Pour sa troisième BD publiée chez Bamboo, Gwénola Morizur nous présente une fois encore une composition originale. Bleu pétrole sorti en 2017 et illustré par Fanny Montgermont, retrace la catastrophe écologique survenue en 1978 lors du naufrage du pétrolier l’Amoco Cadiz. Si l’histoire est présentée comme une fiction, un des personnages principaux est inspiré de son grand-père. Alphonse Arzel, qui était au moment des événements maire de Ploudalmézeau. En 2018, paraît Nos embellies, un one shot animé par Marie Duvoisin. Elle fait partie de ces bandes dessinées dites feelgood « qui font du bien » ! Ce titre parle également de grossesse, mais il est bien différent de Montagnes Russes. Même si les protagonistes sont rongés par de nombreux soucis et qu’ils semblent bien tourmentés, on ressort toujours après la lecture de ce genre d’ouvrage avec un sourire aux lèvres ce qui est le but de ces publications. Pour l’accompagner dans ce troisième opus, nous retrouvons le graphisme doux et émouvant que j’ai déjà tant admiré dans l’album Les petites distances écrit par Véro Cazot aux éditions Casterman. Loin des illustrations plus sombres de ces deux précédentes réalisations : Violette Nozière: vilaine chérie et Chaque soir à onze heures, toutes les deux sous la houlette d’Eddy Simon. Cette fois le trait est plus délicat, les teintes sont lumineuses et d’une incroyable finesse. La sobriété de la couverture nous lance un appel et nous oblige à vouloir comprendre ce qui justifie le regard mélancolique de notre héroïne.

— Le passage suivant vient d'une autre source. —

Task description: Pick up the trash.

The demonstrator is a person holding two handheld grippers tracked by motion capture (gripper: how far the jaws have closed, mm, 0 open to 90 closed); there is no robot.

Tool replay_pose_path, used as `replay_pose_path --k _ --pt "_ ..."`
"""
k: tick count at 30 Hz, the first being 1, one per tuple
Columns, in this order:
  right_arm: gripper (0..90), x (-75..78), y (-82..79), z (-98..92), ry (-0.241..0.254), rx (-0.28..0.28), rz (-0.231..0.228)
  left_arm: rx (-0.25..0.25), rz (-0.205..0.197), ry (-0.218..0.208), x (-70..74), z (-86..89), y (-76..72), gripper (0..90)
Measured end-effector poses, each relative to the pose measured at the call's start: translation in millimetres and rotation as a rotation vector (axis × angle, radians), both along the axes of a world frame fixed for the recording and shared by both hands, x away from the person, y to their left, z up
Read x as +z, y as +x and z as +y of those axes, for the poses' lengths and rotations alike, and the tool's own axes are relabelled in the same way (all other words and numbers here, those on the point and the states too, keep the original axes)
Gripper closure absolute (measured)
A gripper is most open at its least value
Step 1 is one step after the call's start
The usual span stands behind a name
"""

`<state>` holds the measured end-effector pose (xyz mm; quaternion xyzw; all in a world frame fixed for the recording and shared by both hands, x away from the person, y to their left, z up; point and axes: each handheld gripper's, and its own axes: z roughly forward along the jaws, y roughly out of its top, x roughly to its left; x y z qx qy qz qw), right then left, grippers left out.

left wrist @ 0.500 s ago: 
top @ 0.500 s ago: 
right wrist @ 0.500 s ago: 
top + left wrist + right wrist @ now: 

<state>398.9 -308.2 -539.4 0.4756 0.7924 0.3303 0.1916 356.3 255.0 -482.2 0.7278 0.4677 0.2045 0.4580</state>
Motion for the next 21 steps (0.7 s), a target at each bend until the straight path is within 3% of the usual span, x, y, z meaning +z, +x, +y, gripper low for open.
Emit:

Cette œuvre extrêmement touchante est composée avec intelligence, elle nous décrit clairement et sans détours, ce qu’endurent ces êtres en attente d’une grossesse qui ne peut malheureusement se réaliser de manière ordinaire. Elle démontre, une fois encore, que face à certains aléas de la vie, nous ne sommes pas tous logés à la même enseigne ce qui peut générer pas mal de bouleversements.